If no particular model (CatBoost, linear regression etc.) is configured, Graphext will automatically select a default (best) model for the task (classification/regression). The task itself will be determined by the data type of the target column (the labels): classification if the target is categorical (or boolean), and regression if it is numerical.

The above example, e.g., will train a CatBoost classifier to predict the `churn`

variable in the dataset `ds`

. It will output predictions for the very same samples used to train it (as a new column `pred`

in the dataset `ds`

, and save the model under the name `“my-model”`

for future use.

Since we haven’t asked for model evaluation, and since we have used all data to train our model, the only thing we can measure is how well the model can predict labels for the same samples used to train it. By default Graphext will pick some appropriate metrics for the task and report these as the “train metrics” in the Models section of your project. Note that these are useless as estimates of the model’s real performance. Their only purpose is to gain some insights into whether the model was able to learn anything at all from the data. I.e., if it’s accuracy is bad even on the training set, then either the data doesn’t containing any learnable patterns, or the model is not powerful enough to find them (or to memorise them).

### Holdout method¶

If all we need is some unseen data to evaluate our model, the simplest possible strategy is to split the dataset into two parts. We use one part to train our model and the other to evaluate it:

Note that when we refer to *splits* of the data, each split is meant to contain both the samples and their features, as well as the corresponding labels. Here, in a first step, the model is fit using samples and labels in the **train** split. The fitted model is then used to make predictions for the samples in the **test** split. These predictions are compared with the test split’s true labels to calculate the estimated generalisation performance of the model.

Now that we have an “unbiased” performance measure for our model (i.e. one calculated using unseen data), we are free to use all available data to create the final model. So in a second step we fit the same model again using the *entire* dataset.

## Pessimistic bias

Note that since the final model has been trained with *more* data than was used for its evaluation, if at all it should be slightly *better* than what we estimated in the first step. But this is a much better situation than potentially having a *worse* model, which could happen if we evaluated our model without first reserving some test data.

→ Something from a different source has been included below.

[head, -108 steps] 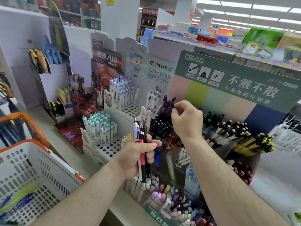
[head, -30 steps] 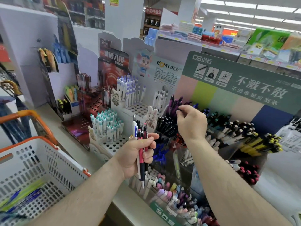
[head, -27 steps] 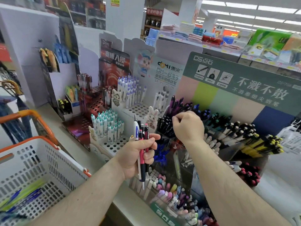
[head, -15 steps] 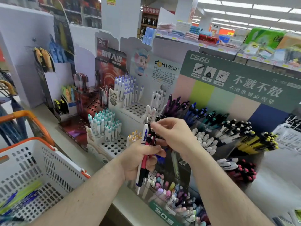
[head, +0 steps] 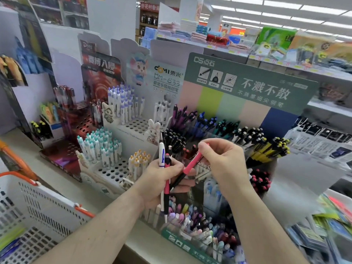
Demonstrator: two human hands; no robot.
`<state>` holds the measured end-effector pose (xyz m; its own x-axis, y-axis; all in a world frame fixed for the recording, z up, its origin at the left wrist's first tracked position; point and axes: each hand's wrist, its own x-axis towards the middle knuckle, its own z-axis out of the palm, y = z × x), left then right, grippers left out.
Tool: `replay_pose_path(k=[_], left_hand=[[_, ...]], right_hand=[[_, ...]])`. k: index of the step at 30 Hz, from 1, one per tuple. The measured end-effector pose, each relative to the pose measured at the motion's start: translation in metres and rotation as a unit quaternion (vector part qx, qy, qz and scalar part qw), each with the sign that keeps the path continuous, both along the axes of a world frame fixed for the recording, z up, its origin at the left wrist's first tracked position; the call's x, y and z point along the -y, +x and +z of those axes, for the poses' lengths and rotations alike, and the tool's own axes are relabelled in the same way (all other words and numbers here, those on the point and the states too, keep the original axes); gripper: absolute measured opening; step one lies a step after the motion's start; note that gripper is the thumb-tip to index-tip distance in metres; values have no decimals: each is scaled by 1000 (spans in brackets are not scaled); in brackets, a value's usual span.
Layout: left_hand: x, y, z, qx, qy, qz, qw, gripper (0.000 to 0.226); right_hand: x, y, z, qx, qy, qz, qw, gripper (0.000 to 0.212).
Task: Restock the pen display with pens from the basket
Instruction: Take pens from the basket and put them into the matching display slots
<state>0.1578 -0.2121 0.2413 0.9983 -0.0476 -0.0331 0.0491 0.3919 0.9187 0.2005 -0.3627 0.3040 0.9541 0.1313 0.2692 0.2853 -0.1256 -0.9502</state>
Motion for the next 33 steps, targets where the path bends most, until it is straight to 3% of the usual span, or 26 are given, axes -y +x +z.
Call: replay_pose_path(k=[6,12,15,23,26,29,33], left_hand=[[10,8,-5,-37,-35,26,998,12],[23,15,-9,7,-167,-19,986,14],[31,18,-7,20,-240,-53,969,44],[48,21,-2,10,-272,-109,956,46],[55,24,-1,-15,-257,-103,961,37],[58,28,-3,-38,-206,-68,975,10],[67,33,-4,-52,-171,-60,982,8]], right_hand=[[32,10,-6,-113,206,-144,961,11],[44,4,-20,-146,234,-180,944,12],[49,0,-29,-156,230,-200,939,12],[66,-6,-33,-171,253,-200,931,12],[77,-5,-26,-147,279,-215,924,13],[100,-1,-13,-72,298,-273,912,16],[134,7,-6,76,195,-392,896,16]])
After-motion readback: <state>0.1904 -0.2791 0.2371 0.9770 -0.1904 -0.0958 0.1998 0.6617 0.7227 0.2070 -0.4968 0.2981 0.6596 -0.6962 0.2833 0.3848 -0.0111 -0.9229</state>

In terms of complexity, in this strategy the model needs to be fit twice (once for evaluation and once more for the final model), so we could say its complexity is 2.

## Shuffling

In the above diagram we have somewhat arbitrarily selected consecutive samples at the beginning and end of the dataset for our train and test splits respectively. By convention, we assume here that the dataset has either been shuffled already (while preserving the correspondence of samples and labels), or that it has no intrinsic order. We could also have illustrated the shuffled and split data like this:

But it will be more convenient to assume that data is shuffled already and use consecutive blocks of data as splits in diagrams from here on.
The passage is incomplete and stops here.